**Task description:** Below are some records. Return exactly the lines from the one with "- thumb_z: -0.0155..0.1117" to the one with "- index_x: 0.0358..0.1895", and nothing else.

**Provided data:**

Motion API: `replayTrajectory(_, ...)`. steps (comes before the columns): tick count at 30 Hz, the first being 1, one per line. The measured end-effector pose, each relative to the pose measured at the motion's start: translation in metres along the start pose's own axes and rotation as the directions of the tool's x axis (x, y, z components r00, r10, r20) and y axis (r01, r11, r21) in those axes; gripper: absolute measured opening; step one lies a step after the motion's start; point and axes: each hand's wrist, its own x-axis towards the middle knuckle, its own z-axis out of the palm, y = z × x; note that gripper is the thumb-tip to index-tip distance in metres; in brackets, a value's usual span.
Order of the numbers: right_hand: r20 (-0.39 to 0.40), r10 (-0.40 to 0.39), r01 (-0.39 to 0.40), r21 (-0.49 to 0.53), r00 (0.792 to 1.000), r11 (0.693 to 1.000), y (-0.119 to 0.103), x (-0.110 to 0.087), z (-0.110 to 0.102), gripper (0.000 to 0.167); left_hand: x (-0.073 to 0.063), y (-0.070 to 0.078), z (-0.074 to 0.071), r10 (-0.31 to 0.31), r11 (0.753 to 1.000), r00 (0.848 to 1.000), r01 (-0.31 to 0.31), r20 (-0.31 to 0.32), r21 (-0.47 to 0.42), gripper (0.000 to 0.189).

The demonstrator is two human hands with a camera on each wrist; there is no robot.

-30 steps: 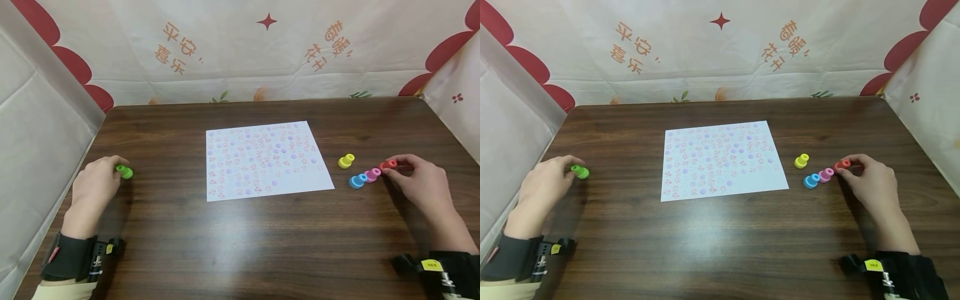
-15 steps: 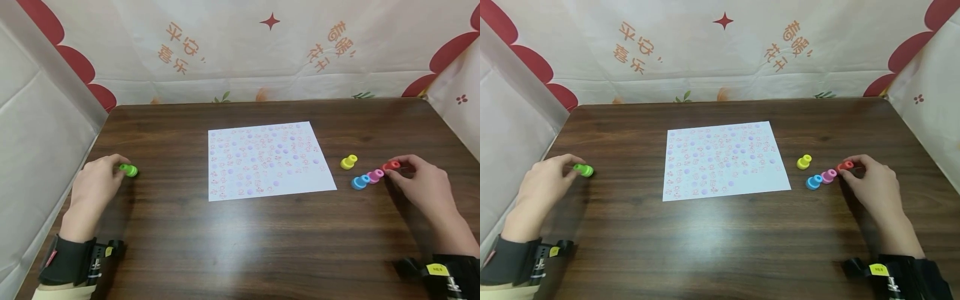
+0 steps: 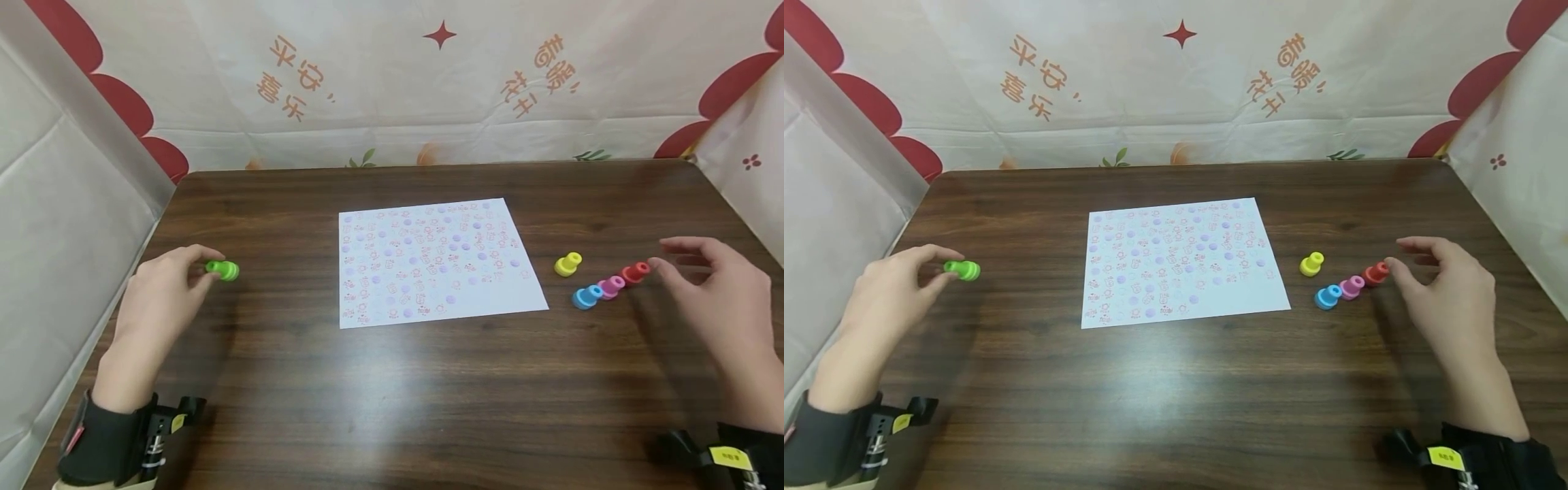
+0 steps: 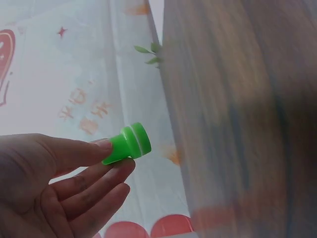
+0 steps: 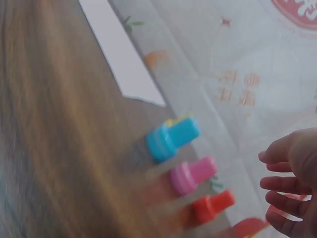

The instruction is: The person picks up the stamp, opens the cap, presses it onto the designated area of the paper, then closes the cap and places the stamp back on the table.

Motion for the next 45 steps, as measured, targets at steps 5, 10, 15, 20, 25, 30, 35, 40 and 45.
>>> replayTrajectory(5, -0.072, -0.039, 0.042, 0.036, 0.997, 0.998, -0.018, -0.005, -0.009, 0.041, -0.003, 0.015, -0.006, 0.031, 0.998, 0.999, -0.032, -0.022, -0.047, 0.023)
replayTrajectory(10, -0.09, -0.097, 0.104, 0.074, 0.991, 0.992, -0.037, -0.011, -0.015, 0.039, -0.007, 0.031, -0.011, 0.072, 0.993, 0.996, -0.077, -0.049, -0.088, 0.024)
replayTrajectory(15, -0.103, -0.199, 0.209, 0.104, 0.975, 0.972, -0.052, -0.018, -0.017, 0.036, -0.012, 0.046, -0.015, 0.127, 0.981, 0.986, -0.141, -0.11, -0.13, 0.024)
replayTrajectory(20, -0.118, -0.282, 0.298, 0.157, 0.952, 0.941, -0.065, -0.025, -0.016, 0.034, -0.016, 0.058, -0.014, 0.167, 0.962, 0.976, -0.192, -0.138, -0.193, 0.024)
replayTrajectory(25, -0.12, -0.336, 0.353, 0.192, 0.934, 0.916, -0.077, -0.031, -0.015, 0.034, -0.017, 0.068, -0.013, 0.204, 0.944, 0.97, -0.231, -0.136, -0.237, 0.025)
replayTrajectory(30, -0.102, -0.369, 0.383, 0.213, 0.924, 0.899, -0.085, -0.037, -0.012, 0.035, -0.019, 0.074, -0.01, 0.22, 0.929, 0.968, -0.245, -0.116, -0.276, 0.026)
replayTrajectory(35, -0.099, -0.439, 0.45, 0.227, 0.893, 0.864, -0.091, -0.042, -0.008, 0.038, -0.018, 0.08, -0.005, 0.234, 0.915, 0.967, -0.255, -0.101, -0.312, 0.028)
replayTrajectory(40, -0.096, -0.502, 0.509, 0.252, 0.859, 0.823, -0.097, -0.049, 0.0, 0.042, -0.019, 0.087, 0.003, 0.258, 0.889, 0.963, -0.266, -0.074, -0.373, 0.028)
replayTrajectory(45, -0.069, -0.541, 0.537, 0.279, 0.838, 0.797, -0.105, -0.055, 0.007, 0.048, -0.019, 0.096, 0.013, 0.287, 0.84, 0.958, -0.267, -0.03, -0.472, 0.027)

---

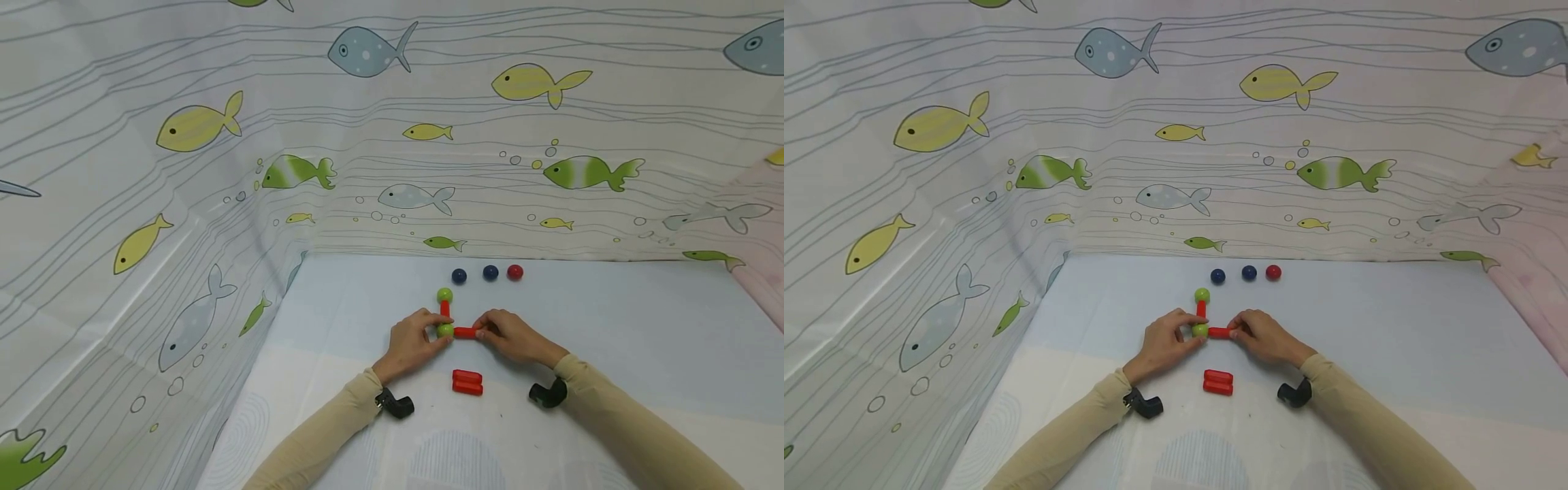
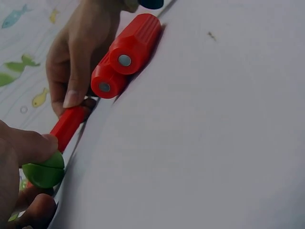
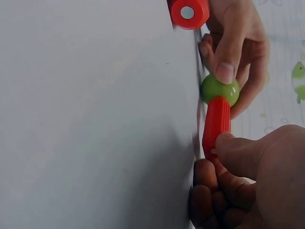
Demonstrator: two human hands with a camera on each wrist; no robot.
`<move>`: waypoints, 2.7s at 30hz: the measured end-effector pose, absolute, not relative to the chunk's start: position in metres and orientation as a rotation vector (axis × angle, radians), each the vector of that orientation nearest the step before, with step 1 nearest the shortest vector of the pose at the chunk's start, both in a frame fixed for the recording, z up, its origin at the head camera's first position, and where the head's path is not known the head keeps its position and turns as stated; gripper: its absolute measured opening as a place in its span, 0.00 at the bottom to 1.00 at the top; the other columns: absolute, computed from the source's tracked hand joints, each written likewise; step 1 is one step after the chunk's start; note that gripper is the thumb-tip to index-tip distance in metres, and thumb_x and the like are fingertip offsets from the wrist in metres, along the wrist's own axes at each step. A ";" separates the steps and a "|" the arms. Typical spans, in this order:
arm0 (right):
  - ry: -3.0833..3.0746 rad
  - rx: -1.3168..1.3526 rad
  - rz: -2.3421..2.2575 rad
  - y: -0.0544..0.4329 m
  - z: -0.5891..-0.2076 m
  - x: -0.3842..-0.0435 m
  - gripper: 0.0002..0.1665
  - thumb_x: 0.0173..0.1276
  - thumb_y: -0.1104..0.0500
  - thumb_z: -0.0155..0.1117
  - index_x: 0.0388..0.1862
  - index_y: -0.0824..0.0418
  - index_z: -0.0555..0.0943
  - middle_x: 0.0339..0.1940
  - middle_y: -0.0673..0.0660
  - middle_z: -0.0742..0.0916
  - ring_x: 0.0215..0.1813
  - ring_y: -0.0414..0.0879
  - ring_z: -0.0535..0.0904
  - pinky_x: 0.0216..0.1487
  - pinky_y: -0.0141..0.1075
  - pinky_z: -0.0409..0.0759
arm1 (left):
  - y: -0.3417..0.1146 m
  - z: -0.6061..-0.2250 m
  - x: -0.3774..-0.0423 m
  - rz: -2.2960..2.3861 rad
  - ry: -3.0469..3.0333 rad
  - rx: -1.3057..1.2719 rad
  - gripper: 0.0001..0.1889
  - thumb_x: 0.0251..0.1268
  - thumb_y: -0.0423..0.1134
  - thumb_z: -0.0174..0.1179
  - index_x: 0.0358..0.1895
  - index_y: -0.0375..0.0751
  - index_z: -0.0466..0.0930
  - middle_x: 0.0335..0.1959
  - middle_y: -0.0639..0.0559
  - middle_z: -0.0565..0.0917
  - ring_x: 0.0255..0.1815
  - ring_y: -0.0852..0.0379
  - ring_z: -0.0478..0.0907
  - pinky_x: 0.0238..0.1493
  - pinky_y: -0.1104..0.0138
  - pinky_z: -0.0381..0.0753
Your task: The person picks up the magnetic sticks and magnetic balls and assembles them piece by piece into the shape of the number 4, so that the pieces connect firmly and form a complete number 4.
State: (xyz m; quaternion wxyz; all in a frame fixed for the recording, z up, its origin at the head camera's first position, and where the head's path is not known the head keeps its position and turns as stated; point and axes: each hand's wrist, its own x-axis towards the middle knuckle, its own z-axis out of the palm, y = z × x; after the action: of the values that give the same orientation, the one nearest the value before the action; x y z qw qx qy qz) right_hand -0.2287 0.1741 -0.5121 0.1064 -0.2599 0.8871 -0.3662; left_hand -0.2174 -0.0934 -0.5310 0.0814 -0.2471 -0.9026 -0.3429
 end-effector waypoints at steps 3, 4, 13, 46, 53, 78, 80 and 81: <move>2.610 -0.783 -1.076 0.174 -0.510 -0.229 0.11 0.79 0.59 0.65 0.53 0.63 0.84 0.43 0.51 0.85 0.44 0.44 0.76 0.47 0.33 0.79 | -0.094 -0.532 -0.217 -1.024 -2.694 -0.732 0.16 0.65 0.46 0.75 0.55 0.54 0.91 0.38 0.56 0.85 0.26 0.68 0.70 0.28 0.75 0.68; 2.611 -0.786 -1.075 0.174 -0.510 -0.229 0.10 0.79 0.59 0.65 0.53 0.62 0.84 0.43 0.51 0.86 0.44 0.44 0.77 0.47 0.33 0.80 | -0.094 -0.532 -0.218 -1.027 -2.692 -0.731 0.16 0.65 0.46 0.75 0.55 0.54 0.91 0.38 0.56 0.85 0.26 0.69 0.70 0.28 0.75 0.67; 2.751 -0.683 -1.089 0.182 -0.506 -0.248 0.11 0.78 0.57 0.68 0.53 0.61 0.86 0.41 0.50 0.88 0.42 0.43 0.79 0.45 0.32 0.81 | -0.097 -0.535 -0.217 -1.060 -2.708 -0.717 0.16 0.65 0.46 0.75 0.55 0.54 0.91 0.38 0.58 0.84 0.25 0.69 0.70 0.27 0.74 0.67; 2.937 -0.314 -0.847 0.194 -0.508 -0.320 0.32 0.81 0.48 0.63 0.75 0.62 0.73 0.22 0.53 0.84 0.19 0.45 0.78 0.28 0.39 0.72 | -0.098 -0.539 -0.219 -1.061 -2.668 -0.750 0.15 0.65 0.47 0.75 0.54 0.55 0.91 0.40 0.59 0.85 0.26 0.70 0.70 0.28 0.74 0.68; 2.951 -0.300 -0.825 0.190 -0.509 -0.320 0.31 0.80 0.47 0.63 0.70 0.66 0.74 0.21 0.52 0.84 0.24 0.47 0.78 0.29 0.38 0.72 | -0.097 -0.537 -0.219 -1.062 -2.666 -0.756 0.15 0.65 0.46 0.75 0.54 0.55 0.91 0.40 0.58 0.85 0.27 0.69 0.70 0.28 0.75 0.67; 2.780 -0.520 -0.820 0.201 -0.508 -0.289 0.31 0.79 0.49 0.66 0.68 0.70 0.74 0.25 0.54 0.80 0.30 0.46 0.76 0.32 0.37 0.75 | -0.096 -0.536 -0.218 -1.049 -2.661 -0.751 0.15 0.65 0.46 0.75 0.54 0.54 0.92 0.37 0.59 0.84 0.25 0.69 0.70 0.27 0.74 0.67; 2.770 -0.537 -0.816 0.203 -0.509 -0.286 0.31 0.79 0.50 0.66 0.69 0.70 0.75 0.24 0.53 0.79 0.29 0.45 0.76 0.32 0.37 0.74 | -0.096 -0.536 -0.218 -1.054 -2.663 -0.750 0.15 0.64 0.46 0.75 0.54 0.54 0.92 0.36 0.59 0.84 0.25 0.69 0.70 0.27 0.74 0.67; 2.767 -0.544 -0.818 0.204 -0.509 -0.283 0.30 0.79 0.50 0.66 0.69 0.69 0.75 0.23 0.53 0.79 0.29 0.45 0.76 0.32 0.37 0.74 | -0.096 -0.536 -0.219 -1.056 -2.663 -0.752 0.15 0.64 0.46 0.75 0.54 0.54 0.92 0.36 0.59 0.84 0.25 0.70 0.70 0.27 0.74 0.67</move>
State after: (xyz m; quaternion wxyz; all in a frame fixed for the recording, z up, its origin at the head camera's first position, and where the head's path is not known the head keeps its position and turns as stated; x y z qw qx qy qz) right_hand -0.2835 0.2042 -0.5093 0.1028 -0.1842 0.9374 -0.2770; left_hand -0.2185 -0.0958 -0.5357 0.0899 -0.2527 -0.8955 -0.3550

**Response below:**
  - thumb_z: -0.0155..0.1117
  - index_x: 0.0388..0.1862
  - index_y: -0.0824..0.0418
  - index_z: -0.0555..0.0943
  - middle_x: 0.0339..0.1940
  - middle_y: -0.0673..0.0660
  - middle_z: -0.0742..0.0916
  - ring_x: 0.0215..0.1813
  - ring_y: -0.0414..0.0879
  - ring_z: -0.0535..0.0904
  - pinky_x: 0.0216..0.1487
  - pinky_y: -0.0141..0.1075
  - pinky_z: -0.0409..0.0759
arm1 (left):
  - y: -0.3417..0.1146 m
  - z: -0.6061..-0.2250 m
  - x: -0.3774..-0.0423 m
  - rz: -2.2960..2.3861 rad
  - ry: -3.0469..3.0333 rad
  - rx: -1.3057..1.2719 rad
  - gripper: 0.0001..0.1889
  - thumb_x: 0.0251..0.1268
  - thumb_y: -0.0423..0.1134
  - thumb_z: -0.0174..0.1179
  - index_x: 0.0358..0.1895

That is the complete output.